Summarising the results, it was found that, in average (for all model settings), the finer aerosol led to a sinus deposition of 10.3% of the emitted aerosol (636 μg), whereas 7.2% (672 μg) of the coarser aerosol was deposited in the sinuses. The deposition in the nasal cavity was 6.3% (389 μg) for the fine aerosol and 45.9% (4283 μg) for the coarse aerosol.
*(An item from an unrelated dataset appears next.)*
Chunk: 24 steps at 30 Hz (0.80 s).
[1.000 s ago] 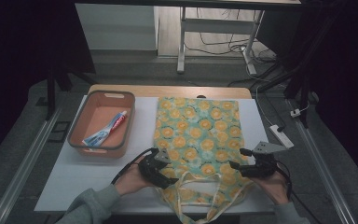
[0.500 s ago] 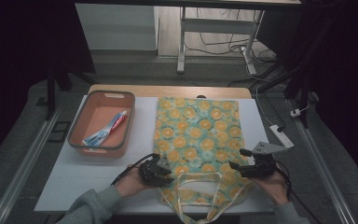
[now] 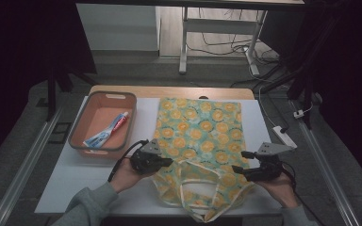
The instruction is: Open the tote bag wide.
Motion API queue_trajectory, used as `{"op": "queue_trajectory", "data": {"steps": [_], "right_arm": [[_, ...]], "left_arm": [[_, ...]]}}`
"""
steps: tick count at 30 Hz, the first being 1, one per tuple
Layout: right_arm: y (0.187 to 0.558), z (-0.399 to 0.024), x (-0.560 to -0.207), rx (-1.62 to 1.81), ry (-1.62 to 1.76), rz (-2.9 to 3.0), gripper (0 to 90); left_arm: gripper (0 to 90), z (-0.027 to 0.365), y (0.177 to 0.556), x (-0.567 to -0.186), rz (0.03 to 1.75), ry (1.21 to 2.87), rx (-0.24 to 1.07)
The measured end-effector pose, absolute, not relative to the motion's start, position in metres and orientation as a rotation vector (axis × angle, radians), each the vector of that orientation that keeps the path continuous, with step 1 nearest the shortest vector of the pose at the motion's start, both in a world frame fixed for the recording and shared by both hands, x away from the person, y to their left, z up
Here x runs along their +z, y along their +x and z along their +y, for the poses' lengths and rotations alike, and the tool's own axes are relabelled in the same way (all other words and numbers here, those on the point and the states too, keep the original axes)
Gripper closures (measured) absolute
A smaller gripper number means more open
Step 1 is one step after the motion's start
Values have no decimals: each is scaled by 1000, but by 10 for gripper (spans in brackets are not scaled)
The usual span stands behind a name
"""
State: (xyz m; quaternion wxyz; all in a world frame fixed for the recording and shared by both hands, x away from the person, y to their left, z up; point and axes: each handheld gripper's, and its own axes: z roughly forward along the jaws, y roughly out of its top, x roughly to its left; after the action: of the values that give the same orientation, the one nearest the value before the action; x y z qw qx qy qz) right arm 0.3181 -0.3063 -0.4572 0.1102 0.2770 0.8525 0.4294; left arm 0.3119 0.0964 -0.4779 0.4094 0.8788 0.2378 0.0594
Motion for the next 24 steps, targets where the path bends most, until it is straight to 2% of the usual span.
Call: {"op": "queue_trajectory", "data": {"steps": [5, 9, 11, 12, 13, 15, 16, 17, 20, 24], "right_arm": [[302, -284, -454, 1193, 704, 2671, 274], [300, -262, -468, 1013, 641, 2737, 273], [304, -258, -477, 990, 654, 2754, 315], [306, -256, -482, 978, 664, 2764, 347], [308, -255, -486, 942, 666, 2776, 434], [308, -253, -489, 884, 637, 2801, 730], [308, -253, -489, 879, 619, 2816, 829], [307, -254, -487, 886, 604, 2814, 890], [305, -255, -478, 933, 578, 2789, 898], [300, -260, -445, 1126, 537, 2654, 898]], "left_arm": [[890, 106, 322, -473, 644, 2162, 111], [890, 108, 323, -472, 650, 2150, 103], [890, 109, 323, -472, 649, 2148, 102], [890, 109, 323, -471, 649, 2147, 102], [890, 110, 324, -471, 649, 2145, 102], [890, 111, 324, -470, 648, 2144, 101], [889, 111, 324, -470, 647, 2139, 94], [889, 111, 324, -470, 647, 2139, 94], [889, 114, 324, -467, 645, 2124, 88], [889, 120, 326, -456, 640, 2101, 104]]}}
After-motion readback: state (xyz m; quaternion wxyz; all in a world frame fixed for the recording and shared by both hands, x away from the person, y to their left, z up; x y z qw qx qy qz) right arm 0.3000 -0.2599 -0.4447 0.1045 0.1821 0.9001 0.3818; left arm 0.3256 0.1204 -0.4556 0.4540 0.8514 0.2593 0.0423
Surprisingly, the absolute amounts of drug deposited in the sinus cavities were similar for the fine as well as for the coarse aerosol, the difference regarding the deposition relative to the emitted aerosol was small.
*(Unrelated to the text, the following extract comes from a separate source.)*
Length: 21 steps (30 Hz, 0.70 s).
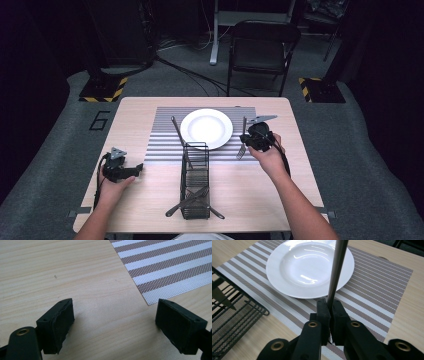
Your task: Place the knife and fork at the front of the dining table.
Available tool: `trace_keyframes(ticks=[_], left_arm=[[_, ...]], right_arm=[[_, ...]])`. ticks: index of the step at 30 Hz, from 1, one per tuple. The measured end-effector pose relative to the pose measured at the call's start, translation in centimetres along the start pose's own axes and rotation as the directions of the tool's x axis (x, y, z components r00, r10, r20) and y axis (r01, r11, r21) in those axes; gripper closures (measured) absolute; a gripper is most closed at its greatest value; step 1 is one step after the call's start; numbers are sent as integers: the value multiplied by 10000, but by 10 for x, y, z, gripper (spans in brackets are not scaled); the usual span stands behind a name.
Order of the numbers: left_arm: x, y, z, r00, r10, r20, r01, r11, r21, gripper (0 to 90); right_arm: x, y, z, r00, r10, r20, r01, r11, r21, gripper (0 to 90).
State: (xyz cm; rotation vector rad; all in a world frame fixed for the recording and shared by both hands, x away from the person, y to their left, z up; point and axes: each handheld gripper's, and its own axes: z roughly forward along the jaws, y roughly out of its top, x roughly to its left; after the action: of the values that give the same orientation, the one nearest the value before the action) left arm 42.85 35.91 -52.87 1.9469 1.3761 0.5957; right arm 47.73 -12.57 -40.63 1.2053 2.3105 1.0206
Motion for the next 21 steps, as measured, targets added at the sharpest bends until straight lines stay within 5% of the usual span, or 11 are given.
trace_keyframes(ticks=[16, 21], left_arm=[[0, 0, 0, 10000, 8, -5, -8, 10000, -11, 152], [0, 0, 0, 10000, 2, -5, -2, 10000, -15, 152]], right_arm=[[-11, -3, 31, 9993, 285, 234, -293, 9989, 375, 871], [-20, 2, 41, 9966, 804, 164, -812, 9954, 516, 870]])
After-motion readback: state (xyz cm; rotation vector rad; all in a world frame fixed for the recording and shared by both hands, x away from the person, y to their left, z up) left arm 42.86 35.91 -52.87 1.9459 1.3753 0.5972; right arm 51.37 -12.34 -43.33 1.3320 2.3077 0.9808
The experiments demonstrate how a larger mass median diameter of the aerosol droplets may be used to shift the deposition pattern towards a higher ratio of nasal to sinus deposition, such as from below (1:1) to more than 6 (6:1). Therefore, relatively low aerosol droplet diameters, such as in the region of roughly 3 μm, appear particularly suitable for treating condisitions which primarily affect the paranasal sinuses, whereas relatively larger droplet, such as roughly in the region of 5 to 6 μm, may be particularly suitable for therapies in which a high exposition of the nasal mucosa to the drug is also desirable.

Example 9

The aqueous solution of a therapeutic protein (DNAse, 1.0 mg/ml) was nebulised with the aerosol generator described in Example 5. The test solution exhibited an osmolality of 285 osmol/kg, a pH of 6.5, a surface tension of 72.1 mN/m, and a viscosity of 0.98 mPa·s.
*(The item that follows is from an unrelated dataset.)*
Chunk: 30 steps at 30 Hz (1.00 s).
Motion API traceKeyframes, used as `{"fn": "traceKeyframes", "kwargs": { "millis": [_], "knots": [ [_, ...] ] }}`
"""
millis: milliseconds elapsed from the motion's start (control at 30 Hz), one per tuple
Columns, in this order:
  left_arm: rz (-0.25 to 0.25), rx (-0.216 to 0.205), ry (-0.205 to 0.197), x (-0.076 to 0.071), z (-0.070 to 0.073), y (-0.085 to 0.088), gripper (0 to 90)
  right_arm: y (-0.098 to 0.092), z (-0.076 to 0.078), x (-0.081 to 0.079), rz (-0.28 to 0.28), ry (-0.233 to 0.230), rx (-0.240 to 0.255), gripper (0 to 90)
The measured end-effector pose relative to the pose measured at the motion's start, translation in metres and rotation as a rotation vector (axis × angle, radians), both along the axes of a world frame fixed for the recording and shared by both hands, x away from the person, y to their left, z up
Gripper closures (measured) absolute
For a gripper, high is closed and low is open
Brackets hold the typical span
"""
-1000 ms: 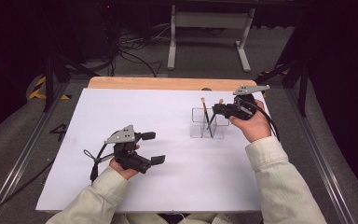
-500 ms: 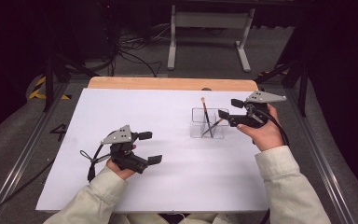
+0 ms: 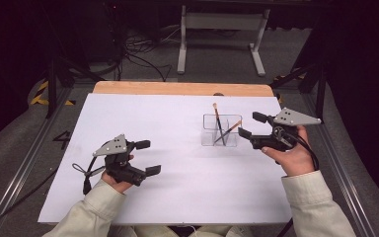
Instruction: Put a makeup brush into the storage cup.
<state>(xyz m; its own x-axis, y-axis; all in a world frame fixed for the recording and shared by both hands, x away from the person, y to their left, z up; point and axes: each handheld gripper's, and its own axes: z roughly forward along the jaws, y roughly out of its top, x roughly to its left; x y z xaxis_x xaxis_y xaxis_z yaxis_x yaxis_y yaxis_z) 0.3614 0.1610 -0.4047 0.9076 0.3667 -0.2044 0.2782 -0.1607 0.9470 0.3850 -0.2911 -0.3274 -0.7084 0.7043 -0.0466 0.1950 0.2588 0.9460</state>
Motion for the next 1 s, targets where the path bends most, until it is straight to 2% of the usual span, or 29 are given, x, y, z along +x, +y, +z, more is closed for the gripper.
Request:
{"fn": "traceKeyframes", "kwargs": {
  "millis": [300,400,433,567,733,833,1000],
  "knots": [
    [0.005,0.003,-0.023,-0.008,-0.002,0.011,1.1,-0.007,-0.008,-0.019,0.021,-0.032,0.016,20.5],
    [-0.009,0.01,-0.044,-0.012,-0.002,0.017,1.0,-0.01,-0.011,-0.027,0.035,-0.038,0.023,19.9],
    [-0.019,0.005,-0.04,-0.012,-0.002,0.019,1.0,-0.01,-0.014,-0.031,0.052,-0.044,0.027,19.9],
    [-0.005,0.006,-0.046,-0.014,-0.003,0.027,1.0,-0.011,-0.02,-0.036,0.073,-0.052,0.029,19.9],
    [0.005,0.011,-0.045,-0.019,-0.005,0.036,1.0,-0.011,-0.031,-0.042,0.083,-0.038,0.02,19.4],
    [0.008,0.017,-0.048,-0.022,-0.006,0.04,1.0,-0.008,-0.039,-0.045,0.113,-0.027,-0.002,19.2],
    [0.016,0.019,-0.045,-0.026,-0.008,0.048,1.0,-0.005,-0.052,-0.049,0.089,-0.025,-0.036,18.8]
  ]
}}
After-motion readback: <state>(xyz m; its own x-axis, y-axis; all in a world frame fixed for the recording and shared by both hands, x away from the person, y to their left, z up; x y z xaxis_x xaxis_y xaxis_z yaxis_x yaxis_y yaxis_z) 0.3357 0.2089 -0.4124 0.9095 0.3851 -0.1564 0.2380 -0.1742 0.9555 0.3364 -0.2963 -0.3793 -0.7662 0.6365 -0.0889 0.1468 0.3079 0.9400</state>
The sinunasal cast model was configured as in example 6. A fill volume of 2.5 ml was charged. The device emitted an aerosol with a mass median diameter of 3.19 and a geometric standard deviation of 2.50. The nebulisation time was 4 minutes per nostril. The mean total output rate was 215 mg/min.

It was found that, in average, 7.5% of the charged drug was deposited in the artificial sinus cavities. Another 1.6% were found in the remaining parts of the sinunasal model, i.e. in the nasal cavity. The exhaled drug fraction was 36.5%, and the residual drug in the nebuliser amounted to 40.5%.

Example 10

An aqueous solution of Levofloxacin (5 mg/ml) was nebulised with the aerosol generator described in Example 3 (VibrENT).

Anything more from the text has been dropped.